Google recently introduced a fun (and more secure) way to log into your Google account from a public terminal without entering your password into the PC, and instead using your smartphone and a QR code.
The method is similar to how Google sets up your handset for its two-step log-in process introduced in February 2011. Google’s two-step authentication system requires you to enter your password as well as a unique short code generated by a trusted device (your smartphone) to access your account.
The new Google QR log-in now being discussed on Google+ and Hacker News uses your smartphone as a kind of proxy for the desktop PC’s browser. You will be able to enter your Google account password into your smartphone and then the PC will “automagically” log you in to your Google account on the PC.
This is a neat trick to use when traveling and relying on public computers, and can protect you from a PC with keylogging software that records every keystroke entered into a compromised machine.
In my tests, I was able to log in using an iPhone as well as an Android device, it’s said to also work with Windows Phone 7.
It’s not clear when Google created the new QR code log-in system. The earliest mention I could find was on Reddit in late December, but as far as I can tell Google has never publicly announced this log-in option.
Here’s how to use Google’s new authentication process.
Get a QR Code Reader
To get started, you need a QR code reader for your smartphone. In my tests, any QR code reader will work, including Google Goggles, the search giant’s image-as-query smartphone app. You can find Google Goggles on the Android Market and as part of the Google Search app for iOS.

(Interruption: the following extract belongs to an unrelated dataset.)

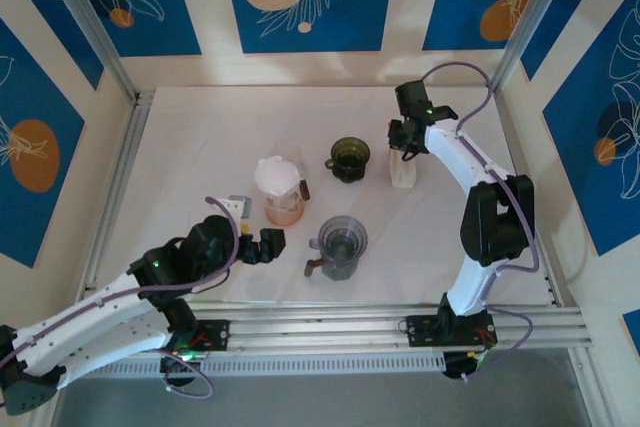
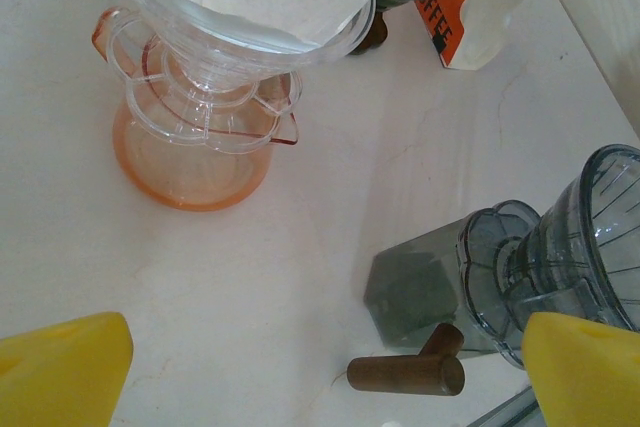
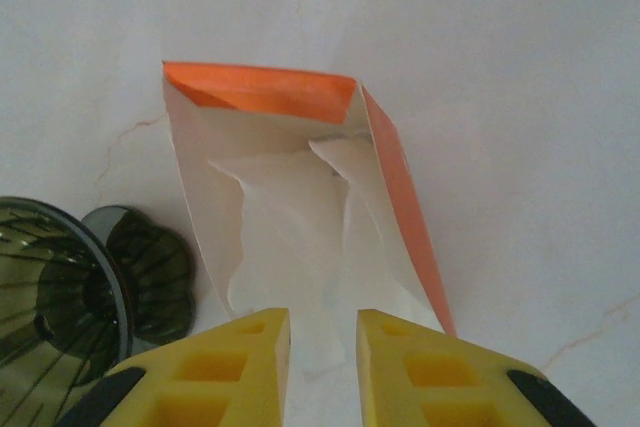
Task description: Place the coffee filter in the dripper
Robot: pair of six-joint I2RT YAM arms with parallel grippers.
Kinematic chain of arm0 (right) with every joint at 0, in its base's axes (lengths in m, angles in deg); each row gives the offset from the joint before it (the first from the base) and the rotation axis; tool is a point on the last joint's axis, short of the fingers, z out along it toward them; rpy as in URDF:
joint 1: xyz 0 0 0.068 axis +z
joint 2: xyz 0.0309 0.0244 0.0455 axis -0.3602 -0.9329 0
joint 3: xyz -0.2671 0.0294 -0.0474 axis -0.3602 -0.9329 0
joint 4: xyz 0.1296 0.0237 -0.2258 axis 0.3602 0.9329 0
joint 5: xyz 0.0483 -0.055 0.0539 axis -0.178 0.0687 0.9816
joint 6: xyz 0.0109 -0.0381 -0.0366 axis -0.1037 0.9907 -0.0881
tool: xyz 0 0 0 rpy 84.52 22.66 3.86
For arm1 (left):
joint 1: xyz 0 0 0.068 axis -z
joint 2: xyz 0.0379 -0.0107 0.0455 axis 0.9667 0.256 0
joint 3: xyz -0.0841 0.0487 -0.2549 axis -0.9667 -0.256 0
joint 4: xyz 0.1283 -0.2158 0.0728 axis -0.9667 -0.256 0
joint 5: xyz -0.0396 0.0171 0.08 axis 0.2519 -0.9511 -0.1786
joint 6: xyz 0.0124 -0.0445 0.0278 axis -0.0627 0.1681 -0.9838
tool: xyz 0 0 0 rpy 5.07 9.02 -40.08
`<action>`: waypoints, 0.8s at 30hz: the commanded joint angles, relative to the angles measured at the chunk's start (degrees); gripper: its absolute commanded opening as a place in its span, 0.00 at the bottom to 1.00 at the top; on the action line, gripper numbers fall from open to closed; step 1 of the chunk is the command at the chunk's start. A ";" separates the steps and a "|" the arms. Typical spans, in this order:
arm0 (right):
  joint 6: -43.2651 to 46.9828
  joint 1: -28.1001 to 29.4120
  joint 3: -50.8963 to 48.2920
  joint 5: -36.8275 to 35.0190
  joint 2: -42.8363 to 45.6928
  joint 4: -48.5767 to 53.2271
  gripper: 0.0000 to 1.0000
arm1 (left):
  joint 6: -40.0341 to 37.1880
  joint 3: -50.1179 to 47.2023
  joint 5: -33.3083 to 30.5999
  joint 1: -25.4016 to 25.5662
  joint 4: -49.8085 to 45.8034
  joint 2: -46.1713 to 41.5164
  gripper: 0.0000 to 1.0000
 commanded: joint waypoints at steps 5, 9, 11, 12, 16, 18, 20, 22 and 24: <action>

Once your smartphone is up and running with the QR reader app, go to https://accounts.google.com/sesame, a secure Google page displays a QR code. Next, open the code reader app on your smartphone and take a snapshot, or wait for the app to recognize the code on the screen.
Your app will then tell you the QR code is a URL. Allow the app to open the URL and you will arrive at a Google account log-in screen where you are prompted to enter your account password. The first time you use this system, you may also have to enter your username.
Once that’s done, you should see a warning screen telling you not to proceed unless you scanned a log-in bar code at Google.com. If you have arrived at this page from Google.com, select either “Start with Gmail” or “Start with iGoogle” from the warning screen.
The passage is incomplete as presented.